Material supplied
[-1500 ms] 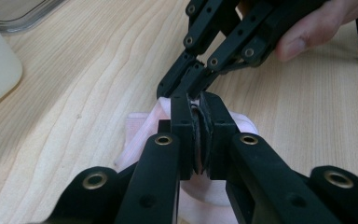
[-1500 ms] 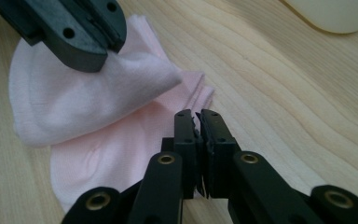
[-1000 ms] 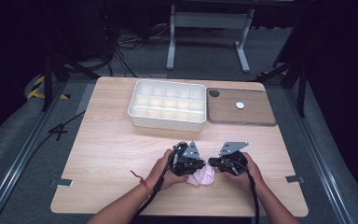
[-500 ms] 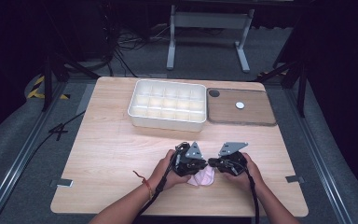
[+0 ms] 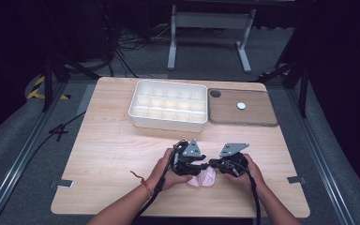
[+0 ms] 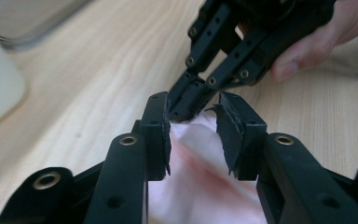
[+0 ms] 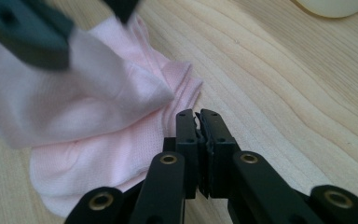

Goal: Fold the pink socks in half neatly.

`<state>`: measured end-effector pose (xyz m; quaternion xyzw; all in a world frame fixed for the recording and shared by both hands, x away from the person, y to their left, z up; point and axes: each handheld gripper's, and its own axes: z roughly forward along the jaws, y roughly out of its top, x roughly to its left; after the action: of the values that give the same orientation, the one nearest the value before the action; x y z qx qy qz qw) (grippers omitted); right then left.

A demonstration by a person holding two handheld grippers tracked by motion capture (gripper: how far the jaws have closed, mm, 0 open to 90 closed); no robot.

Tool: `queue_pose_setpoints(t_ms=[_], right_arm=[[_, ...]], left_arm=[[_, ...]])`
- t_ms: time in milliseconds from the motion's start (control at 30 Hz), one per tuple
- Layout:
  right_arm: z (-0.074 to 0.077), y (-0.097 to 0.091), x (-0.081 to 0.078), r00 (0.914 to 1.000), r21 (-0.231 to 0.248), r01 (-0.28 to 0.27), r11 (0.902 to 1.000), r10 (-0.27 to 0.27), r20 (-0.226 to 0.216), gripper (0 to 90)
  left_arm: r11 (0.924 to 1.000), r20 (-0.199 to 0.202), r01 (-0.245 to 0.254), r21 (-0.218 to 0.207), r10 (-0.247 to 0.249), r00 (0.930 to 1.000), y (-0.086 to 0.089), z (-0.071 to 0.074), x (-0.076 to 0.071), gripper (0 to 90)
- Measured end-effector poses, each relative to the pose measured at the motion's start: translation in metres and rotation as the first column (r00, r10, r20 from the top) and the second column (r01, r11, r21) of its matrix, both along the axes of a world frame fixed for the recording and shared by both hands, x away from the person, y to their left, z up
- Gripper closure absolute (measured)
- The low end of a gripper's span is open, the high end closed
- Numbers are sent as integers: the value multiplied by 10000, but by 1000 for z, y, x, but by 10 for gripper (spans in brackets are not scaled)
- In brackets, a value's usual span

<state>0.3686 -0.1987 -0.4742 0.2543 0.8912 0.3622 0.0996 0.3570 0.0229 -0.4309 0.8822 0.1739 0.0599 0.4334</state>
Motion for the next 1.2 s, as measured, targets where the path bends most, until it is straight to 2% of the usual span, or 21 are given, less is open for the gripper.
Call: queue_pose_setpoints(t_ms=[100,233,267,300,367,433,500,533,567,667,767,900,967,1033,1133,1200], right_arm=[[0,0,0,10000,-5,4,10000,-4,-3,866],[0,-1,0,10000,-20,44,10000,-44,17,857],[2,-2,0,10000,46,82,10000,-82,52,858],[2,-2,0,10000,46,82,10000,-82,52,858],[9,-6,0,9995,257,177,9995,-183,247,857],[12,-8,-1,9992,328,234,9992,-244,310,857],[20,-11,-3,9979,517,311,9982,-340,548,857],[26,-13,-6,9976,777,255,9967,-304,622,857],[26,-13,-6,9976,777,255,9967,-304,622,857],[39,-8,-19,9954,986,-205,9949,111,954,857],[42,-4,-25,9939,991,-470,9940,366,1043,857],[41,4,-32,9916,776,-853,9933,770,1036,854],[40,7,-34,9902,489,-952,9943,895,1070,849],[40,10,-37,9861,389,-1099,9932,1041,1293,848],[50,12,-44,9790,655,-1263,9898,1138,1691,852],[56,14,-48,9763,846,-1446,9859,1282,1745,853]], left_arm=[[9999,85,-14,-173,16,10000,8,7,-2,662],[9998,152,171,45,-172,9997,22,8,-6,698],[9987,125,360,371,-365,9993,27,4,-9,716],[9987,125,360,371,-365,9993,27,4,-9,721],[9942,15,634,868,-637,9980,30,-9,-14,728],[9927,-39,663,1009,-663,9978,31,-14,-16,730],[9901,-110,761,1176,-753,9971,31,-20,-17,730],[9882,-181,772,1323,-755,9970,29,-27,-19,731],[9882,-181,772,1323,-755,9970,29,-27,-19,729],[9857,-217,829,1470,-805,9965,26,-33,-19,725],[9851,-223,785,1530,-759,9969,24,-36,-20,717],[9822,-55,814,1695,-817,9966,23,-38,-21,716],[9827,-80,726,1704,-723,9973,22,-38,-22,713],[9815,91,734,1770,-762,9971,21,-38,-23,713],[9793,215,648,1920,-702,9973,20,-38,-25,711],[9811,49,684,1811,-704,9975,21,-39,-22,711]])
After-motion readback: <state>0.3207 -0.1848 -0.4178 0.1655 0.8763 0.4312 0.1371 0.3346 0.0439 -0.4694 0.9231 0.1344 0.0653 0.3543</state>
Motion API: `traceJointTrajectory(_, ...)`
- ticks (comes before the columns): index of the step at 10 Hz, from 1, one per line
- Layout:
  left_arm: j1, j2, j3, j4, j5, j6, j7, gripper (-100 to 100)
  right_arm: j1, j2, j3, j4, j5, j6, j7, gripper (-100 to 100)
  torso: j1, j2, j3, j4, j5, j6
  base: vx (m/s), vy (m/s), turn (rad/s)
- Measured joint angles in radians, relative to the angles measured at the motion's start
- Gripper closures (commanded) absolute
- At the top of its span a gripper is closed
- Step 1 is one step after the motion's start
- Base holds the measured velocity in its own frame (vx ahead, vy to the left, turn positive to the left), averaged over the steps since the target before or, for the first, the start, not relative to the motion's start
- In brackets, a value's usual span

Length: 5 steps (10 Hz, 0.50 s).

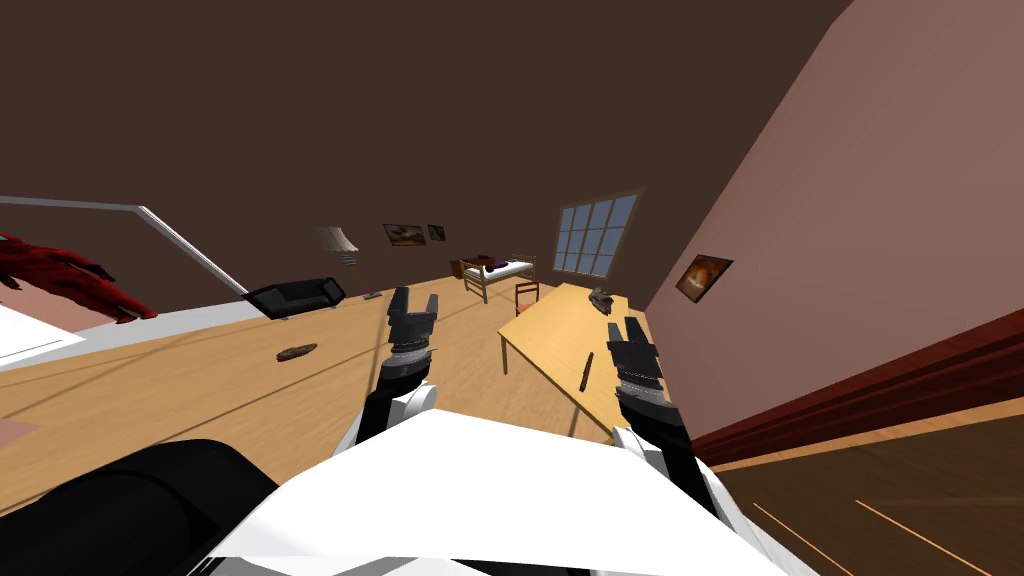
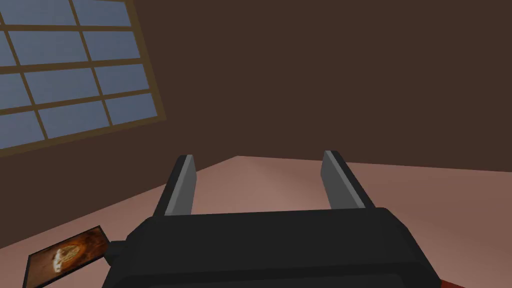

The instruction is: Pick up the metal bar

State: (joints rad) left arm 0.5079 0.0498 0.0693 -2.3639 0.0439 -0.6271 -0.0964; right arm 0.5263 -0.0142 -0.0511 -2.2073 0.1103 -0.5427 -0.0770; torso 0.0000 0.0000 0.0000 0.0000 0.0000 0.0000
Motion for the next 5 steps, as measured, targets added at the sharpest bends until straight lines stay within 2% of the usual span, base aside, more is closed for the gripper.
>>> traceJointTrajectory(5, 0.0, 0.0, 0.0, 0.0, 0.0, 0.0, 0.0, 0, -0.065, -0.128, 0.05, 0.065, 0.054, -0.005, 0.011, -100, 0.0, 0.01, 0.006, 0.002, 0.0, 0.0, -0.141, 0.009, 0.026)
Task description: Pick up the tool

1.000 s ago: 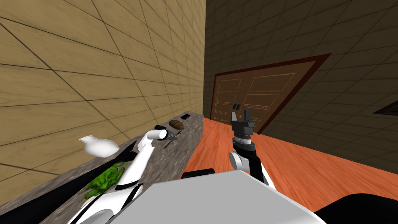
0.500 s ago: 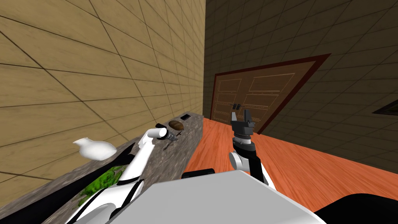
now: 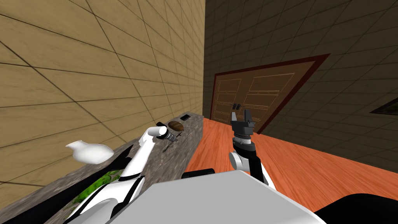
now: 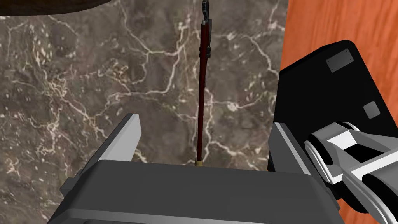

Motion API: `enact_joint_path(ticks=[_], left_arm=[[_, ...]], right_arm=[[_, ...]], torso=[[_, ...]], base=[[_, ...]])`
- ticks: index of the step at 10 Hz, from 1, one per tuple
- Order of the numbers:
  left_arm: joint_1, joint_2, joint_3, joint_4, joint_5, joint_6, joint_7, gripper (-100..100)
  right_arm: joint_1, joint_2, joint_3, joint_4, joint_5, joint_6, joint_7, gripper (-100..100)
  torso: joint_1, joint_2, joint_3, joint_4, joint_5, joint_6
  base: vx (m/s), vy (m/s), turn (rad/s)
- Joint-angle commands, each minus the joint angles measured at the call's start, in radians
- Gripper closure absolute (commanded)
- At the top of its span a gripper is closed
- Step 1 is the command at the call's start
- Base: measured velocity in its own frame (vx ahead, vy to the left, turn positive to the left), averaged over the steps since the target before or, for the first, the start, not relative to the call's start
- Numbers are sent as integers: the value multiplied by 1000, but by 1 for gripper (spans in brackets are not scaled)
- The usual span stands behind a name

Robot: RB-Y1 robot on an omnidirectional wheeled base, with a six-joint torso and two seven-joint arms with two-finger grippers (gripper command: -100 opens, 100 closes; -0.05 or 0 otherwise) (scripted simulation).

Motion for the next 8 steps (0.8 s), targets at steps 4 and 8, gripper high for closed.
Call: enact_joint_path(ticks=[4,8], left_arm=[[6,-12,-1,39,-12,-37,-21,-100],[9,-14,0,47,-15,-46,-27,100]], right_arm=[[0,0,0,0,0,0,0,0],[0,0,0,0,0,0,0,0]], torso=[[-2,1,1,0,0,0],[-2,2,1,0,0,0]], base=[[10,-4,-3],[5,-9,-1]])
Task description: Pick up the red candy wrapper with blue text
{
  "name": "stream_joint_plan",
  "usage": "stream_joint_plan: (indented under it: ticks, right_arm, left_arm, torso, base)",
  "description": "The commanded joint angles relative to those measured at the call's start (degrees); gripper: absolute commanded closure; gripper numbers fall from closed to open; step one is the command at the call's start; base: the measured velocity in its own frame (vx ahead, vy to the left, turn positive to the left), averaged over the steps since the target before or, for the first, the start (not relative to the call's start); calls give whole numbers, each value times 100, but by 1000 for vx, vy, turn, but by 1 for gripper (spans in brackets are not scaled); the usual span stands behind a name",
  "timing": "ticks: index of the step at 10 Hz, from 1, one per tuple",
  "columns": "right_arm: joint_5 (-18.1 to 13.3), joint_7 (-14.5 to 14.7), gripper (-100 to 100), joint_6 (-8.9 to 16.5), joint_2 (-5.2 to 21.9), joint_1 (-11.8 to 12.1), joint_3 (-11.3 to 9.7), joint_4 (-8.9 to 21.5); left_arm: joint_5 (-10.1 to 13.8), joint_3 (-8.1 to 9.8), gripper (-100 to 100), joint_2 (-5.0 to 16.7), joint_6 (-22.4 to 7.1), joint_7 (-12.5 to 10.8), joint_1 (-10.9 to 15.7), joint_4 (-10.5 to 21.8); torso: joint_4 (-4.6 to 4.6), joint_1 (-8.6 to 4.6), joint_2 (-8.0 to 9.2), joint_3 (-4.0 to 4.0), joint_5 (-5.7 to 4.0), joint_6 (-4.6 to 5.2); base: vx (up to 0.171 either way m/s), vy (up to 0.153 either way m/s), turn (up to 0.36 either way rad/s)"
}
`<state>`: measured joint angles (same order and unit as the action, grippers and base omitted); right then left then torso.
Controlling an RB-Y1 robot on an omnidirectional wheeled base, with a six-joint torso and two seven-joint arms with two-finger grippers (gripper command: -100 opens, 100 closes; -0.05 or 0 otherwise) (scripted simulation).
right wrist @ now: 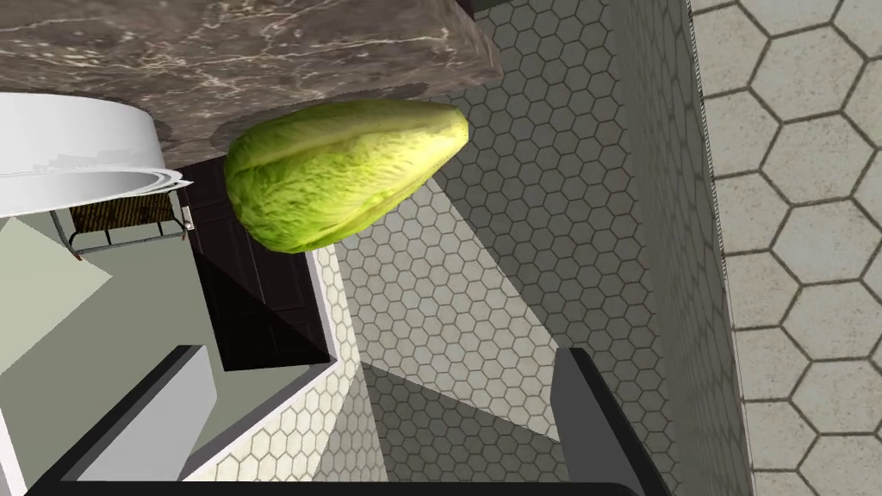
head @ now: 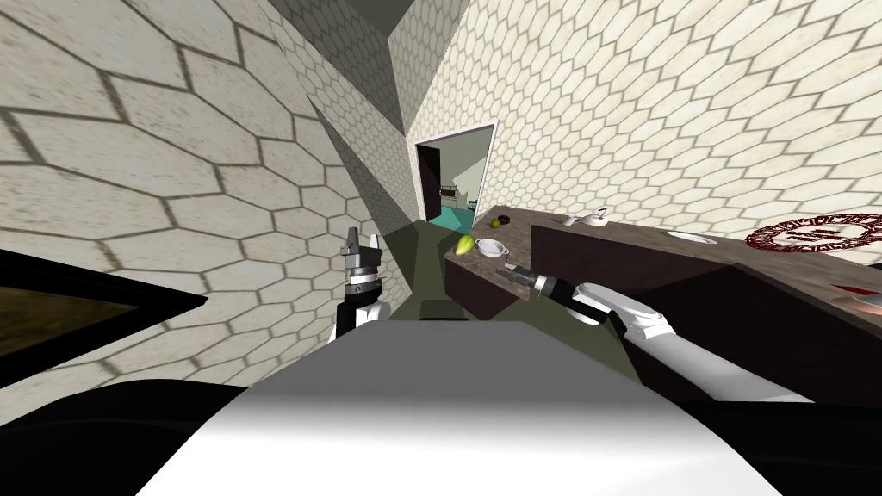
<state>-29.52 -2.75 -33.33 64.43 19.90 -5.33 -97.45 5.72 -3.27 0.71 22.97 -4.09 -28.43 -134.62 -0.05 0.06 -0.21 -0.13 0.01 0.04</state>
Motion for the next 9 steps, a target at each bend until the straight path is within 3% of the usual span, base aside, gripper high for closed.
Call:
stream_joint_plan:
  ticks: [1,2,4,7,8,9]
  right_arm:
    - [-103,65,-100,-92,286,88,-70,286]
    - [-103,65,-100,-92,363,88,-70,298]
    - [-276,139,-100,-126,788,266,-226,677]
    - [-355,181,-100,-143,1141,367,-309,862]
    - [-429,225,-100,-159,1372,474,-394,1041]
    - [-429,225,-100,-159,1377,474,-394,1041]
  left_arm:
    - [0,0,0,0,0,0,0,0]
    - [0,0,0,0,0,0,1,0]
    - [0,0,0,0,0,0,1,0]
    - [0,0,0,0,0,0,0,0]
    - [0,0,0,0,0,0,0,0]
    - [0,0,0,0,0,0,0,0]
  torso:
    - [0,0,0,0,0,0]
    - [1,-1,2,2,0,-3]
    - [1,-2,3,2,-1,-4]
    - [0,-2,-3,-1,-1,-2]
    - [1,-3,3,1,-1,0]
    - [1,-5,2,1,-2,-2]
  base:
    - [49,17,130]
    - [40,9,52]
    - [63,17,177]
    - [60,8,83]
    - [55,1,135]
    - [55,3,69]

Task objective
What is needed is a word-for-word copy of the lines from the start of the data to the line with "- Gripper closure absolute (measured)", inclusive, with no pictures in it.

Response to the task
[-1500 ms] 
[-1500 ms] 
[-1000 ms] 
[-500 ms] 
[+0 ms] 
[+0 ms] 
[+0 ms] 

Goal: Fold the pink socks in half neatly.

`<state>`: measured end-effector pose (xyz m; quaternion xyzw; all in a world frame fixed for the recording and shared by both hands, x away from the person, y to their left, z up; point and axes: each handheld gripper's, and its own axes: z roughly forward along the jaws, y roughly out of its top, x roughly to its left; after the action: of the values that give the same orientation, the one nearest the value before the action; x y z qx qy qz qw) (grippers omitted); right then left.

A demonstration by a person holding two handheld grippers tracked by motion capture (gripper: how far the jaws have closed, mm, 0 open to 90 closed); no robot.

Tool: `queue_pose_setpoints(t_ms=[_], right_arm=[[_, ...]], left_arm=[[_, ...]])`
- t_ms: time in milliseconds from the motion's start (control at 30 Hz), one per tuple
- Layout:
  right_arm: z (-0.074 to 0.077), y (-0.097 to 0.091), x (-0.081 to 0.078), r00 (0.914 to 1.000), r21 (-0.231 to 0.248), r01 (-0.28 to 0.27), r11 (0.902 to 1.000), r10 (-0.27 to 0.27), r20 (-0.226 to 0.216), gripper (0 to 90)
  left_arm: r11 (0.924 to 1.000), r20 (-0.199 to 0.202), r01 (-0.245 to 0.254), r21 (-0.218 to 0.207), r10 (-0.247 to 0.249), r00 (0.930 to 1.000), y (-0.086 to 0.089), z (-0.071 to 0.074), x (-0.076 to 0.071), gripper (0 to 90)
- Measured end-effector poses, each relative to the pose measured at the motion's start: translation in metres and rotation as the first column (r00, r10, r20 from the top) and the second column (r01, r11, r21) of its matrix, both along the axes of a world frame fixed for the recording and shared by both hands, x away from the person, y to their left, z up
- Gripper closure absolute (measured)

This finishes the answer.